TASK TO CARRY OUT:
Give back only the lines in the records below from the one with "Exercise. Point out the aluminium" to the one with "For a pair of", both inclusive, word for word.

##### MATERIAL FOR THIS EXERCISE

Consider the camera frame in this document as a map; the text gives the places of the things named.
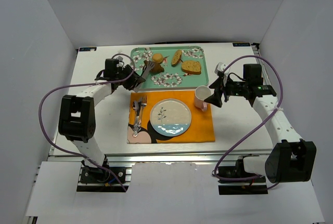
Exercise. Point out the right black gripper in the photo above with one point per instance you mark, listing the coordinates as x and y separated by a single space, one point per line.
222 90

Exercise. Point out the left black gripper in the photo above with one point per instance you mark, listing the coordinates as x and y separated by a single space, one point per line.
130 77

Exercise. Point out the dark brown croissant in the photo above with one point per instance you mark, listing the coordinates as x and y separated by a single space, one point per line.
157 69

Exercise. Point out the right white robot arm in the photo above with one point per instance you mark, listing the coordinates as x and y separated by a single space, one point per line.
291 159

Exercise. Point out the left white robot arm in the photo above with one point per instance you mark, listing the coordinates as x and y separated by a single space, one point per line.
77 112

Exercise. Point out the round bread roll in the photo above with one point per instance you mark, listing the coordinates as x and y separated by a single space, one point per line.
157 58

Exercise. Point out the small bread slice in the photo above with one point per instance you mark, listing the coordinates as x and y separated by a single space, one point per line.
176 58

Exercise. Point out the large bread slice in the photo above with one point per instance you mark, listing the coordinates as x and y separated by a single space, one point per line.
191 67

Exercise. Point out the pink mug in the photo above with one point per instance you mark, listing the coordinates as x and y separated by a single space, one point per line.
201 93

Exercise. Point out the silver fork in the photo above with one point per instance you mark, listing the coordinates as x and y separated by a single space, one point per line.
142 105

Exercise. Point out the silver knife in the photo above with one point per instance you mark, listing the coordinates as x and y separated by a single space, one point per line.
136 108

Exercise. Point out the teal floral tray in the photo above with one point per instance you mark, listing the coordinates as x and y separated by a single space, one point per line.
172 77

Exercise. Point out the orange placemat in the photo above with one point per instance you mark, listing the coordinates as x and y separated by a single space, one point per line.
200 129

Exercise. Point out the blue white plate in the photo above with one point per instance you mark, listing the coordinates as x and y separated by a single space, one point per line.
170 117

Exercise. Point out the right blue label sticker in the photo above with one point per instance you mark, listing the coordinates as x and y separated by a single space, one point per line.
241 44

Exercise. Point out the blue label sticker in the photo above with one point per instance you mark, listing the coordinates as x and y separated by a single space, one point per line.
241 44
83 49

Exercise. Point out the left blue label sticker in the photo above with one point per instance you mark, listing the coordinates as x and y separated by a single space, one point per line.
83 49

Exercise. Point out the silver spoon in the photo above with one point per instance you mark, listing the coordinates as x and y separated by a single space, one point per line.
136 110

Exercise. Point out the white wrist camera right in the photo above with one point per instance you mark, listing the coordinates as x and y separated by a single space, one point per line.
221 67

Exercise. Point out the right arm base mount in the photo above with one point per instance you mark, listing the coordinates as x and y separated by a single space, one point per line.
240 182

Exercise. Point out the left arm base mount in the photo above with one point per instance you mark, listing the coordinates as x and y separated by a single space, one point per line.
94 179

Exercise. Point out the aluminium table rail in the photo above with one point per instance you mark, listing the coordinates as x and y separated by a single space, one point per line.
205 158

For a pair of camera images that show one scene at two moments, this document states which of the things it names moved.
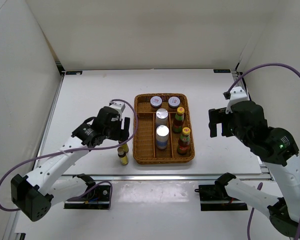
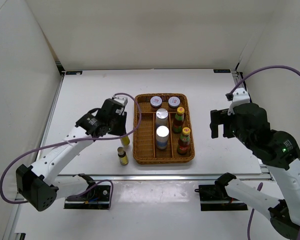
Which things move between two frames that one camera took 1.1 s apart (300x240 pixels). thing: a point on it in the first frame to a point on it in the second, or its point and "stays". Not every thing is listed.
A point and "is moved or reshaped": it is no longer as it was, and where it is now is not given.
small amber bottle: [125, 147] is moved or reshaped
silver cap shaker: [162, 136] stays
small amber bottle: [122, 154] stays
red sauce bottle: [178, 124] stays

##########

TASK RESULT:
Exercise. Point out the aluminium table rail in the photo above with one point per instance you mark, listing the coordinates as x and y separated by a single space, one point per line.
205 158

For a pair of camera images that show one scene at two moments, this document states which of the things it names moved.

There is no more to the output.